● What is being asked
Take each line in the entries below that holds "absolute" and show it.

● Saved entries
____________

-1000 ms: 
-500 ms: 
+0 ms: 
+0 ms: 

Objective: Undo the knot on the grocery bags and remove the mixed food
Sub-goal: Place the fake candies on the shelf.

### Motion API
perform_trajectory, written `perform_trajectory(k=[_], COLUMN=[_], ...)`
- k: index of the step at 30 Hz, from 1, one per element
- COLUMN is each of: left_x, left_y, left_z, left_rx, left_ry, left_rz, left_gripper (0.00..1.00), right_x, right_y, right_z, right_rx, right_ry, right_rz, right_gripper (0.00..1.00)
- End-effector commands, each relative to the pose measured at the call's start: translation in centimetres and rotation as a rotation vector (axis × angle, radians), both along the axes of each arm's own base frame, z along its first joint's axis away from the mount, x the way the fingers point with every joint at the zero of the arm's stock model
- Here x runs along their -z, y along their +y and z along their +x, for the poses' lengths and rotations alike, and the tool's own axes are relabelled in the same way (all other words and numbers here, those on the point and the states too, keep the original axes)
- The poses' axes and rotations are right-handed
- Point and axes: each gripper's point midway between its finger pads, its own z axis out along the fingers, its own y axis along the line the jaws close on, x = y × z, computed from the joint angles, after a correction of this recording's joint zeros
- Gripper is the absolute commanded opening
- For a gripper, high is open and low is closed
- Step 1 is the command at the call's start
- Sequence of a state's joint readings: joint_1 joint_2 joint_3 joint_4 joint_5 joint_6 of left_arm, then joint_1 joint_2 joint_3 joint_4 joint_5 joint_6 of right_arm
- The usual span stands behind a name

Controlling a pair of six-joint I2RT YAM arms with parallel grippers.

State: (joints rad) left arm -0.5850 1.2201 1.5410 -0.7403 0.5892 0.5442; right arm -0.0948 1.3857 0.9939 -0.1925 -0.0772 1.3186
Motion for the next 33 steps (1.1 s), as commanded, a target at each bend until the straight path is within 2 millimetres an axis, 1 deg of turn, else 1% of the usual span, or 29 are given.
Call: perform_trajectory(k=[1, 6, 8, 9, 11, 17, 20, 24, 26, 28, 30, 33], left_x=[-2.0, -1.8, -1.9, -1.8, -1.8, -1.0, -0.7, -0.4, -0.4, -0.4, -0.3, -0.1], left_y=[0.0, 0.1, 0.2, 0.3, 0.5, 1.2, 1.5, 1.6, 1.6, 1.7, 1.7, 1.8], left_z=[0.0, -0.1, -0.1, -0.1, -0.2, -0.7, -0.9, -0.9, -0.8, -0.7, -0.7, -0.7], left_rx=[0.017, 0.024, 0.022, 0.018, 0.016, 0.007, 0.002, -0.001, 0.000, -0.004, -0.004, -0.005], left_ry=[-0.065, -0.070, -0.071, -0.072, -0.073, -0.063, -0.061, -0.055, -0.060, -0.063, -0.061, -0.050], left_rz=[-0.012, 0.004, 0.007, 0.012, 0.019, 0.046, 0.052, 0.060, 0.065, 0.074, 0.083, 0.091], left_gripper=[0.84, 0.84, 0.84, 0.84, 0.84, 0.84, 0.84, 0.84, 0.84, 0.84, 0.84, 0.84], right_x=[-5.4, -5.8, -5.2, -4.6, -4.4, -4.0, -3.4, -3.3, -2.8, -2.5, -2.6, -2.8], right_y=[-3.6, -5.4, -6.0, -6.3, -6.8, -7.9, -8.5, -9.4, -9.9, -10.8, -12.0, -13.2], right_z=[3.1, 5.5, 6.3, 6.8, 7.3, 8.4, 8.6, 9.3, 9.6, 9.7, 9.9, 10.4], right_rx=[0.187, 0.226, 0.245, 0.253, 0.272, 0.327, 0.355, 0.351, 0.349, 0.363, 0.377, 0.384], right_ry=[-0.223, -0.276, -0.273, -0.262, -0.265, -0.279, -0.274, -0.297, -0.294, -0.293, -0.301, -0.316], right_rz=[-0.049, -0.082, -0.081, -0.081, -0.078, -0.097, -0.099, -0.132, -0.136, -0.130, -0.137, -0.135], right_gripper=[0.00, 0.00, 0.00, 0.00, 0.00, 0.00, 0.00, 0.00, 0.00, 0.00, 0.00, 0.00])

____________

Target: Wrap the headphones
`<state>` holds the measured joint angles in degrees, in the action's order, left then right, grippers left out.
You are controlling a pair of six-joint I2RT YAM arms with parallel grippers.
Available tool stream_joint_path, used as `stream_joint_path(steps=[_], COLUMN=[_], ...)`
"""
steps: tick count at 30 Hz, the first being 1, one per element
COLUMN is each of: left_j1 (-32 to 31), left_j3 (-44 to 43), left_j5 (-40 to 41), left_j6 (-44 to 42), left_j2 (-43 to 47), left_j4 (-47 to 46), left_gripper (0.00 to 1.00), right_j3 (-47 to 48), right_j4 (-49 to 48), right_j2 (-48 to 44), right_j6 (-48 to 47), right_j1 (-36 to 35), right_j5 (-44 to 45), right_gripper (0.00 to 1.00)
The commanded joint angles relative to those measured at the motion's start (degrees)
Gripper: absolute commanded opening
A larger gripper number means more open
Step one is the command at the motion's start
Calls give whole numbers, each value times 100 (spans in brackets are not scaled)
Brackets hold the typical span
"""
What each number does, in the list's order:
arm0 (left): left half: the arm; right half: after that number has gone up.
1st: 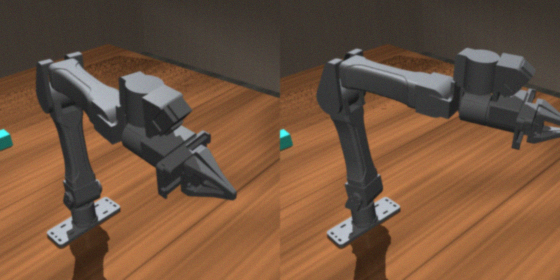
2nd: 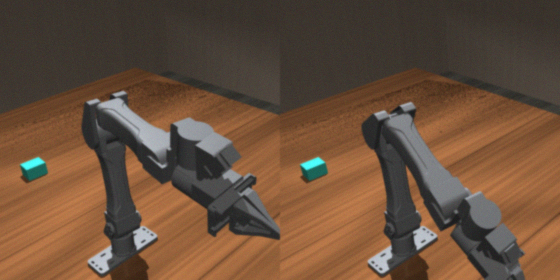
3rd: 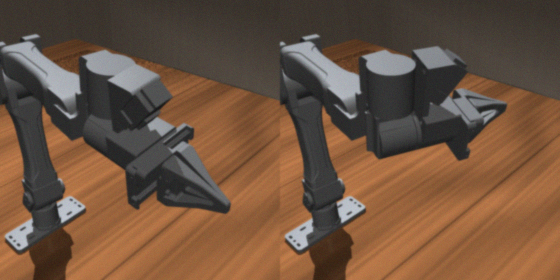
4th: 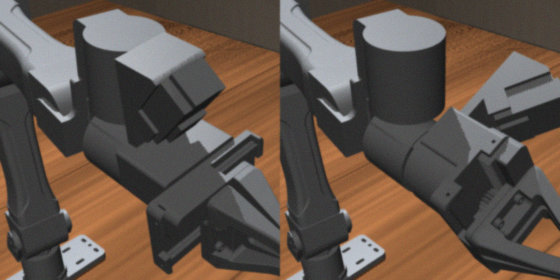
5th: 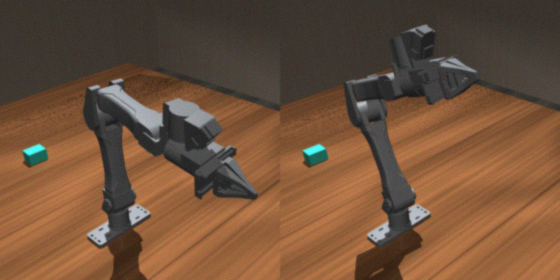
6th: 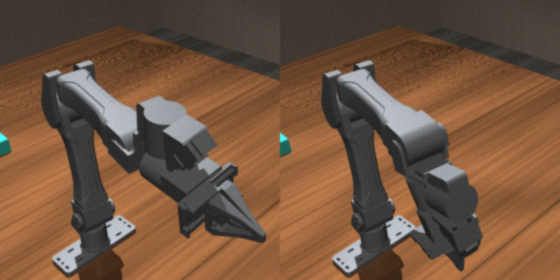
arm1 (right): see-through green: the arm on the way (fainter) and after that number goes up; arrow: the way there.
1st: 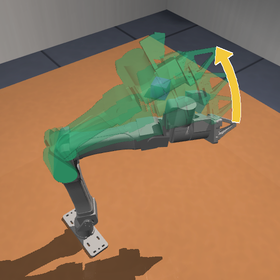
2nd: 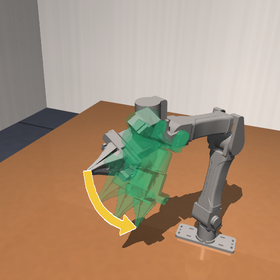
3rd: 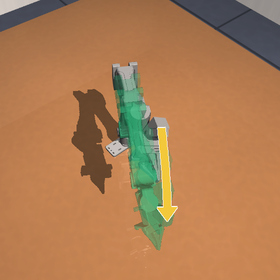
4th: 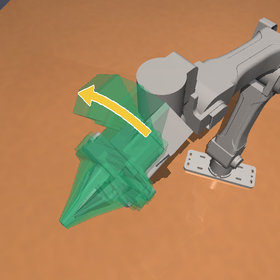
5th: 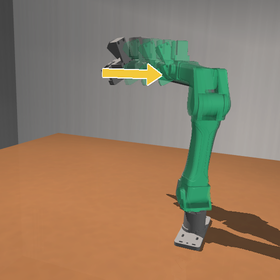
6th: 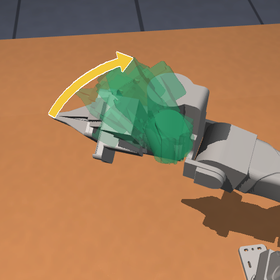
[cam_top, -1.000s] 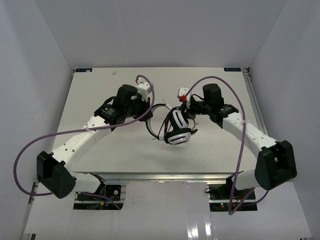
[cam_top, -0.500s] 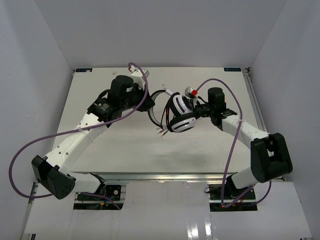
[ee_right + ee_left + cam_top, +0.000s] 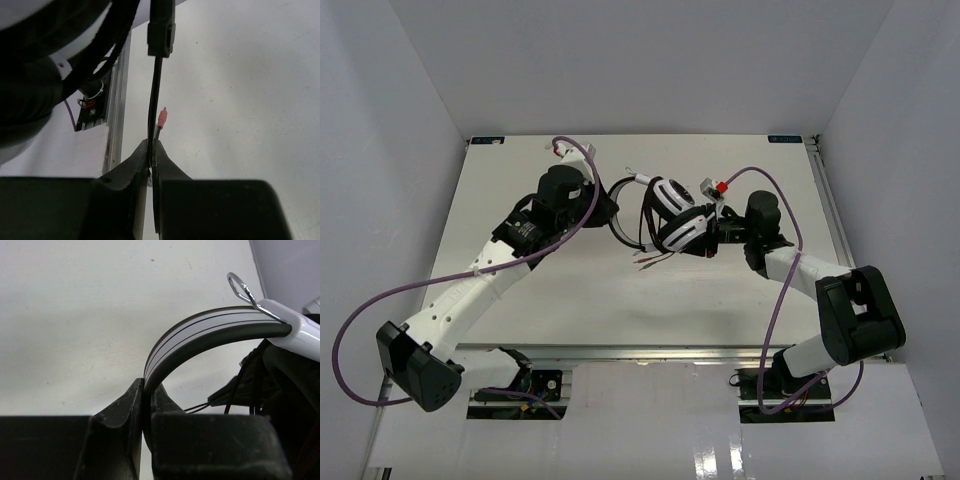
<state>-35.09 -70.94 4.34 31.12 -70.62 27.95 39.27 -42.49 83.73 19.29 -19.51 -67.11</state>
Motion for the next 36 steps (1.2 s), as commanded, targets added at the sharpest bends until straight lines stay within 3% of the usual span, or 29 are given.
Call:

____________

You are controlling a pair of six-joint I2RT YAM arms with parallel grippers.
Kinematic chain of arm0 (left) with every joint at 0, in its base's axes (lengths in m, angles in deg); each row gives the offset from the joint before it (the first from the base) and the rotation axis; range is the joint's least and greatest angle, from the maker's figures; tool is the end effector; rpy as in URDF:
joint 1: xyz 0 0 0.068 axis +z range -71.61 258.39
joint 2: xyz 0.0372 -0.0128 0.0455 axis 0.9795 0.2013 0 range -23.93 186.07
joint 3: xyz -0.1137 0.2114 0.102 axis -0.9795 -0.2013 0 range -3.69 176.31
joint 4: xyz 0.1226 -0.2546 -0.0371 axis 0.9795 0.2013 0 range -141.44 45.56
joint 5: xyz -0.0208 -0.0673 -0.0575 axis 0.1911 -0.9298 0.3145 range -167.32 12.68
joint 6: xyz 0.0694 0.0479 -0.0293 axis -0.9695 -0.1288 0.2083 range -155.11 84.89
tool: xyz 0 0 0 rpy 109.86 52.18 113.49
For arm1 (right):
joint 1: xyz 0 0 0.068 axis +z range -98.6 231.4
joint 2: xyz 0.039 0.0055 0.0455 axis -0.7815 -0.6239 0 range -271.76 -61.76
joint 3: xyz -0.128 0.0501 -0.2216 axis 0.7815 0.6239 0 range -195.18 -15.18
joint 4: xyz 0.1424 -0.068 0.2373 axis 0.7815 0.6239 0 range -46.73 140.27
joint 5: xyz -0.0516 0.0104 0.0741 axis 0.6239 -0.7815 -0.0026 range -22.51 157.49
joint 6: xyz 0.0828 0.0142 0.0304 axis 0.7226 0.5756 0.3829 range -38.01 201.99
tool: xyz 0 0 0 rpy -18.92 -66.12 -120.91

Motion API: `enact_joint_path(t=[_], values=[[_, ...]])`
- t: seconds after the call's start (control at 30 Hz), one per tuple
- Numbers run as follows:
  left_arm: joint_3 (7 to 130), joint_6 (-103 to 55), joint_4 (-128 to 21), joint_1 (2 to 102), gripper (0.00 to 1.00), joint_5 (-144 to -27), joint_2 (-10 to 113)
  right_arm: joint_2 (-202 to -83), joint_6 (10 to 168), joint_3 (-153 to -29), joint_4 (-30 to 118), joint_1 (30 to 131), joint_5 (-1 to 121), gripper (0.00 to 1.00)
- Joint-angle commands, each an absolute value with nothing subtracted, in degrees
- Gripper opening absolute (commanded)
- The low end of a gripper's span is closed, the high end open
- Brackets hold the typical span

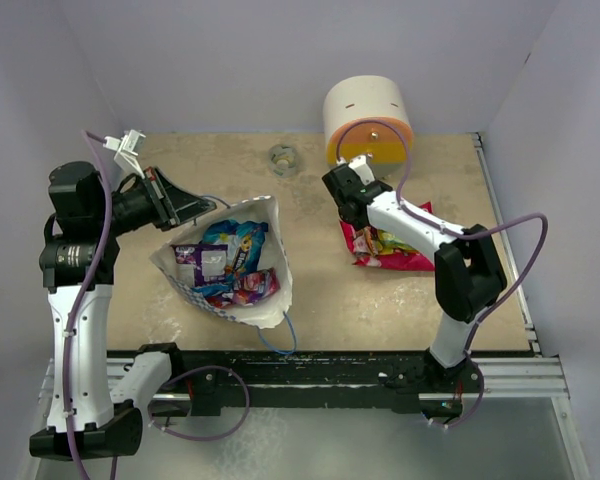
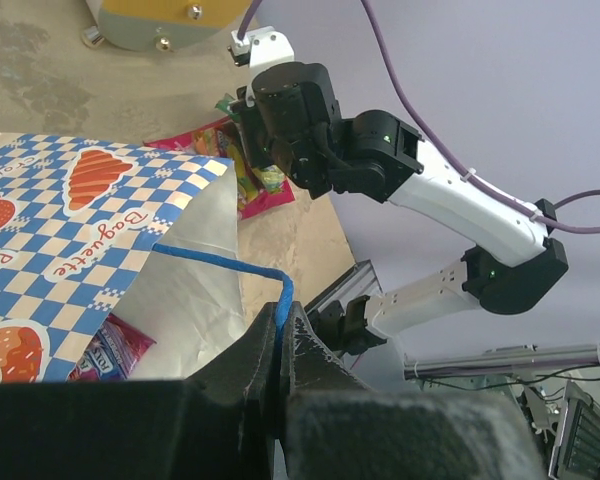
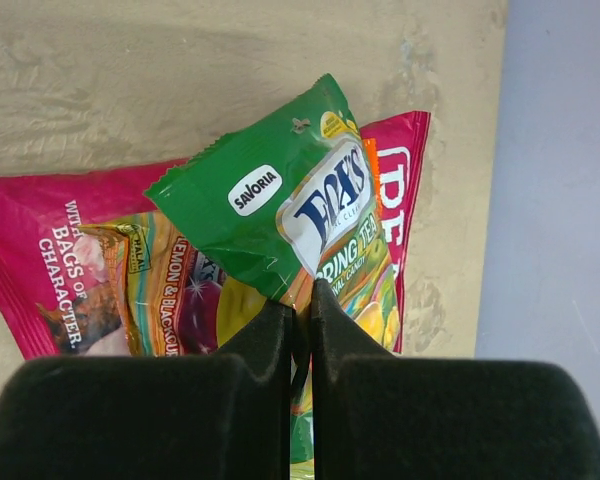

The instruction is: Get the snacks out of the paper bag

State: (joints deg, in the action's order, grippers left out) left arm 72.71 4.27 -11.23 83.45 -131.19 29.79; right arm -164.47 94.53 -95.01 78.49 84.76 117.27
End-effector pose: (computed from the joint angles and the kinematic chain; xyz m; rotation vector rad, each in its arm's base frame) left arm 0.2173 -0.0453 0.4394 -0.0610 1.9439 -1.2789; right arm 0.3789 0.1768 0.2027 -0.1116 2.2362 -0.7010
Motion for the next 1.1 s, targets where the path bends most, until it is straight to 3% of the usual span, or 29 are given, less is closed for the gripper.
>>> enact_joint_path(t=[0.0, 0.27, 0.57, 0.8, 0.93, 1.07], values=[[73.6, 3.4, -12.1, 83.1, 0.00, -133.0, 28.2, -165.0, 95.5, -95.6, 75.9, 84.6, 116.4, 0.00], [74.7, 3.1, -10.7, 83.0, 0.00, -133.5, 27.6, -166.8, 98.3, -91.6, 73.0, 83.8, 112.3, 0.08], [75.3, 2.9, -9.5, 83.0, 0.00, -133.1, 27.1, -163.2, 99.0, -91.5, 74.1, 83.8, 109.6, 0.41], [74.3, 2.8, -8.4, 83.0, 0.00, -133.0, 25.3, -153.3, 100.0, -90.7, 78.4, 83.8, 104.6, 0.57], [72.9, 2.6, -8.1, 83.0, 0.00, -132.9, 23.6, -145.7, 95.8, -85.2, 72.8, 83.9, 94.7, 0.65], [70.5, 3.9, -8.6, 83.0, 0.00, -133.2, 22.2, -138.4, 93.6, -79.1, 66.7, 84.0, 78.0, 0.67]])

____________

● Output below
- Gripper is the absolute commanded opening
Gripper: absolute commanded opening
- Joint-angle commands, each an absolute value with nothing subtracted, in degrees
- Gripper opening absolute (commanded)

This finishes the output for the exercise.